[Supplied entries Boundary: Start]
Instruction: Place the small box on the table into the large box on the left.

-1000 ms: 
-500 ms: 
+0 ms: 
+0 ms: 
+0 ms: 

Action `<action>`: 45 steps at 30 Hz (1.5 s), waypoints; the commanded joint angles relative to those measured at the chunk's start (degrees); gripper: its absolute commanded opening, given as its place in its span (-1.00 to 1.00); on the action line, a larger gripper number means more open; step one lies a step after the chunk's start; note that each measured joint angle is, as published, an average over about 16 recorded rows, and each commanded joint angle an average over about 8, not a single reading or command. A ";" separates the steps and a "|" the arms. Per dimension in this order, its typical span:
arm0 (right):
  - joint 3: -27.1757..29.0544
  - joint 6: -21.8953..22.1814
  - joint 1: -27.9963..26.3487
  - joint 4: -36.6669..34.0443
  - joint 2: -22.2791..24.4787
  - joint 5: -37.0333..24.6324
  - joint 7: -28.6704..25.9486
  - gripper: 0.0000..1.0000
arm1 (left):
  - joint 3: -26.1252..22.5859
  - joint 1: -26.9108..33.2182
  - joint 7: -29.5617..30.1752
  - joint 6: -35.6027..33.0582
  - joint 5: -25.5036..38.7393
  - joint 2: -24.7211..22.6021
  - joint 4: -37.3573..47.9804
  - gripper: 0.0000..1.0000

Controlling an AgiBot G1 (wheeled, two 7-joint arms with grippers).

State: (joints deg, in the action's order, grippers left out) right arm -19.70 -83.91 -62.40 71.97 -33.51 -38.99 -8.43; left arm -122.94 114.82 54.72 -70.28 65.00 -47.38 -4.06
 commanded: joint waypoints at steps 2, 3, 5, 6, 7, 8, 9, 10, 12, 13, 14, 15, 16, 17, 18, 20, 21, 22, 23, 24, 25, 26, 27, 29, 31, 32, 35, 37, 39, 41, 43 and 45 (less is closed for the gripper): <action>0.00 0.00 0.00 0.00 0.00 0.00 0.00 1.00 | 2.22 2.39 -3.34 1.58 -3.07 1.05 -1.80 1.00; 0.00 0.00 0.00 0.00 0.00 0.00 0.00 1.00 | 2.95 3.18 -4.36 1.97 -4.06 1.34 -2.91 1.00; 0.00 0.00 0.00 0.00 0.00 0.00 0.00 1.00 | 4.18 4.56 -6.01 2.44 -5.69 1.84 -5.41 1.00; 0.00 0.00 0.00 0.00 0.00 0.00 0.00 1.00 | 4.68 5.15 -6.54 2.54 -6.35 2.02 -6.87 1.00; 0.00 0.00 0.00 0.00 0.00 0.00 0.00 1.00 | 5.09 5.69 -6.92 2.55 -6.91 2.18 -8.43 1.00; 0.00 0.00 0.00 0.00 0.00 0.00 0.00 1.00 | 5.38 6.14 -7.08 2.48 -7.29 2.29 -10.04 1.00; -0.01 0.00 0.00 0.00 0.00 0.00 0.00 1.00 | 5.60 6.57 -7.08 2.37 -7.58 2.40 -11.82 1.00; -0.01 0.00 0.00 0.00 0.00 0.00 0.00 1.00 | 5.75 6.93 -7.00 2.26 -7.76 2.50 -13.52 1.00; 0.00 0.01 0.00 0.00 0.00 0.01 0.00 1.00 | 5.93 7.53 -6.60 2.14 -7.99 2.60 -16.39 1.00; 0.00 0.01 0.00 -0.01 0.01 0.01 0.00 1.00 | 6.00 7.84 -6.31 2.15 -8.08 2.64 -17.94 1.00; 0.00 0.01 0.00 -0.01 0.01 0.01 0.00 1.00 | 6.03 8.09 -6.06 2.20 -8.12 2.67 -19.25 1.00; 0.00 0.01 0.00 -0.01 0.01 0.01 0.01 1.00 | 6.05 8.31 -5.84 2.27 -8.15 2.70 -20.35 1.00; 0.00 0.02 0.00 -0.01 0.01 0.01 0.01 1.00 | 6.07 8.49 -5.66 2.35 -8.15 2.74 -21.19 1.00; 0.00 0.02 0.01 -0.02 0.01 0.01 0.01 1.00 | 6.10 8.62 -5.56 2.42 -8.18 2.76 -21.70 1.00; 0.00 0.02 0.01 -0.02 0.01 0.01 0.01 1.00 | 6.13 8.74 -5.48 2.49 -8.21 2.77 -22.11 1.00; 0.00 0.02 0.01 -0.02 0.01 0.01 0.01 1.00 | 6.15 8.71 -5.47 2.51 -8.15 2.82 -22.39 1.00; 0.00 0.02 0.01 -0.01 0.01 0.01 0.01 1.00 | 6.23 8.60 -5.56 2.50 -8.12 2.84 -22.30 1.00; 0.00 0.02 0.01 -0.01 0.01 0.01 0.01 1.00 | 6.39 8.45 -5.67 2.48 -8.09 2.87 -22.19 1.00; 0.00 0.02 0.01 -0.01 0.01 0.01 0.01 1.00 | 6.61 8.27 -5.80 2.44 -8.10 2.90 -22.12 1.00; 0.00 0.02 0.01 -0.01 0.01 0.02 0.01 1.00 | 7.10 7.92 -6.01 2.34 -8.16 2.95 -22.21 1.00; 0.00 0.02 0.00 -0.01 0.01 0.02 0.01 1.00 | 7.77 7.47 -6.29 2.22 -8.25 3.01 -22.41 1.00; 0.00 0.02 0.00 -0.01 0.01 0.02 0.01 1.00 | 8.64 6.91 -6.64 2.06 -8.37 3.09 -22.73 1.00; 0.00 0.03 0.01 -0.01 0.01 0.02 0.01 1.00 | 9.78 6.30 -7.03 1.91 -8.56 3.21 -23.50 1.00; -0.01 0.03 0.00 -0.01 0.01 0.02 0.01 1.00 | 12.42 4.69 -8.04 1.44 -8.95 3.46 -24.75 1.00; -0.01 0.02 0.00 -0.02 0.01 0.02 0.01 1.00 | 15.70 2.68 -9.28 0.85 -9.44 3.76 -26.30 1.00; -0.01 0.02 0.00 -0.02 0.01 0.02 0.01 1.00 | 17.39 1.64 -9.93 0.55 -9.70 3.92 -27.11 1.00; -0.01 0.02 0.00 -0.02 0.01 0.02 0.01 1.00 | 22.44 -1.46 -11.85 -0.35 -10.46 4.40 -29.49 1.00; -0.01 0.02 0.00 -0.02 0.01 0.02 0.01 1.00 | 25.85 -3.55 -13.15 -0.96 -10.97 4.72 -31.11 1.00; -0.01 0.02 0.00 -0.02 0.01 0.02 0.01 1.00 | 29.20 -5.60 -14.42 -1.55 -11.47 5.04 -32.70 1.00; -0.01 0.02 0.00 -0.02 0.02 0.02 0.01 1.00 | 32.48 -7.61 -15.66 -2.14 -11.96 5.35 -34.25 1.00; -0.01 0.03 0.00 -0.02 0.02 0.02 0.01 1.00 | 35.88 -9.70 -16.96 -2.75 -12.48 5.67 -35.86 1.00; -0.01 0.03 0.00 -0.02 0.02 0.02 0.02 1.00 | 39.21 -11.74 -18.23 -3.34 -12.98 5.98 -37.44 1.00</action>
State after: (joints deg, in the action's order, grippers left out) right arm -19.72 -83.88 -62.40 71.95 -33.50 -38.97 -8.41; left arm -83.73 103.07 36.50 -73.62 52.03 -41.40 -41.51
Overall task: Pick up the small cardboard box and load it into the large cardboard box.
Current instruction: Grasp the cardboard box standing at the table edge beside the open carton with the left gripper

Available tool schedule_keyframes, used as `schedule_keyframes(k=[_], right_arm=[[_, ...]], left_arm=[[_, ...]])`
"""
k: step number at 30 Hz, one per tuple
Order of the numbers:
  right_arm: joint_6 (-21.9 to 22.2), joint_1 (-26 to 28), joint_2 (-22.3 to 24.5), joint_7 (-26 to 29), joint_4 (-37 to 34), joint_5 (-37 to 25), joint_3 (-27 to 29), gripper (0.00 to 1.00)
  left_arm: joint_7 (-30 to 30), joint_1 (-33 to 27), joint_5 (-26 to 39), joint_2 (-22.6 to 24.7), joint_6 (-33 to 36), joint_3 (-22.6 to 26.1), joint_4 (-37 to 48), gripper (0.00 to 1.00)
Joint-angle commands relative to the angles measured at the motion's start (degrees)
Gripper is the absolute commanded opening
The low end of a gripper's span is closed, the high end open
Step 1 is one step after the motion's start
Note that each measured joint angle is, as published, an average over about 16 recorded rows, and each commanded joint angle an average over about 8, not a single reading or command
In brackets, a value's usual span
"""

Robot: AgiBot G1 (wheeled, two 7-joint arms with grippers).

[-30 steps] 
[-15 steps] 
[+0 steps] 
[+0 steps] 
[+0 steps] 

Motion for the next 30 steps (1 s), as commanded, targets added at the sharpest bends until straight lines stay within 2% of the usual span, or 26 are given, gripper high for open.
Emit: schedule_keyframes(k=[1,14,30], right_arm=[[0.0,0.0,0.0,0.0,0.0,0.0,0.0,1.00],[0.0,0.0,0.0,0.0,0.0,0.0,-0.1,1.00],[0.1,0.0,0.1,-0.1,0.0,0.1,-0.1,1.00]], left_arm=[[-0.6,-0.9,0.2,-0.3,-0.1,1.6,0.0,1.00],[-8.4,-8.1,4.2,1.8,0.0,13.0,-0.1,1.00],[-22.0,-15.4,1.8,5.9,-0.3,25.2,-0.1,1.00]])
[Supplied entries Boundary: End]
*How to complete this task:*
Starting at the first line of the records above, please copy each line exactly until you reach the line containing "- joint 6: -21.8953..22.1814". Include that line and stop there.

*Task output:*
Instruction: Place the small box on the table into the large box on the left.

-1000 ms: 
-500 ms: 
+0 ms: 
+0 ms: 
+0 ms: 

Action `<action>`: 45 steps at 30 Hz (1.5 s), waypoints; the commanded joint angles relative to those measured at the chunk's start (degrees); gripper: its absolute commanded opening, given as its place in its span (-1.00 to 1.00); on the action line, a larger gripper number means more open; step one lies a step after the chunk's start; note that each measured joint angle is, as published, an average over about 16 recorded rows, and each commanded joint angle an average over about 8, not a single reading or command. A ";" separates the steps and a "|" the arms. Per dimension in this order, its typical span:
arm0 (right):
  - joint 3: -27.1757..29.0544
  - joint 6: -21.8953..22.1814

This response is done.